2013 Chevrolet Camaro SS 1LE Review
We hit the track in Chevy's 2013 Camaro SS 1LE.No Comments
We expected a better-handling SS, and while we got that, we also got a car that was a baby ZL1.
If the Chevrolet Camaro ZL1 tickles your fancy but you don't have more than $50K sitting around, you might want to try the company's equivalent of a track-day value meal, the Camaro SS 1LE.
The 1LE package, available only on manual-transmission SS coupes, borrows liberally from the ZL1, giving the car a lot of the ZL1's track-day abilities at a much more reasonable cost ($37,035 including the $900 destination fee); with the aim of giving Ford's Mustang Boss 302 Laguna Seca a reason to be afraid.
The 1LE also brings over the 20-inch front tires from the ZL1, but in this case they're mounted at all four corners, riding on the same blacked-out rims from the ZL1. All 1LEs get a matte black hood, the same shifter from the manual-transmission ZL1 (including the same suede grip and short throws, all manually-shifted SSs get the ZL1's shift knob), and the SS's standard Brembo brakes.
That's not all-other ZL1-inspired goodies include the flat-bottomed steering wheel (with the same suede grip), a higher 3.91 final-drive ratio, close-ratio gearing for the transmission, a standard air-to-liquid cooling system, and larger front and rear solid stabilizer bars (27 millimeters up front and 28 millimeters in back, up from 26 and 27, respectively, on the standard SS). The rear axle half-shafts are beefed up, there's a strut tower brace, and the 1LE gets the ZL1's high-capacity fuel pump and additional fuel pickups. The wheel bearings, toe links, and rear shock mounts also come from the ZL1.
A unique front splitter and rear spoiler help set the 1LE apart from other SSs, and all SSs now get Chevy's MyLink multimedia suite. The 1LE has the same 426 horsepower/420 lb-ft of torque 6.2-liter V-8 as the rest of the SS lineup (SSs with the automatic transmission put out slightly less power, but as noted above, you can't get a 1LE with the automatic).
What the 1LE doesn't have is the ZL1 Performance Traction Management system, which gives drivers several modes of stability/traction control to choose from. Instead, it has the same Competitive Mode as other SS models, which turns traction control almost off.
Orders for the 1LE open in August, with deliveries beginning in late September.
It's been a while since we've piloted a regular SS coupe, but if our memory is accurate (and given our weekend habits, that's dubious), we'd say the 1LE is a much different animal. We expected a better-handling SS, and while we got that, we also got a car that was a baby ZL1. Like the ZL1, it's smooth around the track, and not nearly as intimidating as a powerful rear-drive sports car should be. We had a lot of trust in the SS's standard Brembos (we were dropping from 104 mph to 35 or so at the pit entrance, with only a small amount of space in which to do so), and also like the ZL1, we found the steering accurate and smooth. We'd like a little more feedback from the system and a little more heft, but it's better than what we've experienced in the Boss.

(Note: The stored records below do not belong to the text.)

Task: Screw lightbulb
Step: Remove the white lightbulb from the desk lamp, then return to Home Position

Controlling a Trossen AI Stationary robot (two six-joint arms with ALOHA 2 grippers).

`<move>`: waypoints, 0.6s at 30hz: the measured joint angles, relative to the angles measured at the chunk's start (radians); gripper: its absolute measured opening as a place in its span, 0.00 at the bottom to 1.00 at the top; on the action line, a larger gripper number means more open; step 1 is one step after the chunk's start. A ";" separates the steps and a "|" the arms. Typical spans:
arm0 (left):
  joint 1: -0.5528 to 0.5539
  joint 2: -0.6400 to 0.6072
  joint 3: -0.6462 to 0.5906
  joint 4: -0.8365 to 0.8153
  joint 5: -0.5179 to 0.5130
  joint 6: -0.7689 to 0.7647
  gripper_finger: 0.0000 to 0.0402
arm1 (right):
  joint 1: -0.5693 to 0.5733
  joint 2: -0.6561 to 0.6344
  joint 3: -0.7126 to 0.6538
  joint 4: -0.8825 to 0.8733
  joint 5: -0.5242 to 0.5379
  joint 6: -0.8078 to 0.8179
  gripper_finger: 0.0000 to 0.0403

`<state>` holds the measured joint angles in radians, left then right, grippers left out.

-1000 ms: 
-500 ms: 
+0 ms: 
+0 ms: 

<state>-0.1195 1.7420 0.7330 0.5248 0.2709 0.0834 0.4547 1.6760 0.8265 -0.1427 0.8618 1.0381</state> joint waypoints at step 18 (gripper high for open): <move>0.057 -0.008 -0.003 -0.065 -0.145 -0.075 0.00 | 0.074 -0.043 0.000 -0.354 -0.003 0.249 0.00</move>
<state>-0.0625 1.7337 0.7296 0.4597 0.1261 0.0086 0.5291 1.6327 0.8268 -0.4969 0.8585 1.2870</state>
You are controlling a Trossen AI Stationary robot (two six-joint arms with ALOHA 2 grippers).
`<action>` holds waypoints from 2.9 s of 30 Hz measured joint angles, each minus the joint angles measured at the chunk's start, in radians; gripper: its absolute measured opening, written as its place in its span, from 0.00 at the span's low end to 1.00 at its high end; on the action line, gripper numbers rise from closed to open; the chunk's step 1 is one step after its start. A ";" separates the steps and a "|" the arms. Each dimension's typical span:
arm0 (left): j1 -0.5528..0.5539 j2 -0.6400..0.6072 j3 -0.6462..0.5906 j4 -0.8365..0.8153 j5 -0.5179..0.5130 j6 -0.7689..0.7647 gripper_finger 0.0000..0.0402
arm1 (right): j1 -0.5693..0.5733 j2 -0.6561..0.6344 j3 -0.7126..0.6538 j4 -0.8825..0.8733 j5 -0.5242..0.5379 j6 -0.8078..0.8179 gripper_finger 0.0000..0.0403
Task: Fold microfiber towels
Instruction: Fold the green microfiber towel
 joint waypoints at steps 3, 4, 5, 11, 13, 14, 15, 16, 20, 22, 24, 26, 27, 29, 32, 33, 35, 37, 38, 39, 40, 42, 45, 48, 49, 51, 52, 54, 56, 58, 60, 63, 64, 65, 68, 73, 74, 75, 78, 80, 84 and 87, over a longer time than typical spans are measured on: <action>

The ZL1's shifter adds a dimension of fun to the 1LE. Gingerman is a third-gear course in this car-we didn't need to shift on the track-but just trundling around the pits, we liked the shifter better than the one in the standard SS.
It's hard to tell if acceleration has greatly changed without a non-1LE SS on hand for comparison sake, but 420 lb-ft of torque is nothing to sneeze at. And the 1LE sounds great, even if it doesn't reach the same sonorous heights as the ZL1.
We didn't find the limit (our hosts at Chevy were no doubt thankful for that) but we did find a car that does a very good job of wearing a ZL1 costume despite its SS badging. It's a hoot on the track, with a smoothness that belies its muscle car roots. And it's relatively affordable.
The ZL1 remains the best of the Camaro crop, but the SS 1LE gives buyers a lot of the ZL1 experience for a lot less dough. That's a win in our book.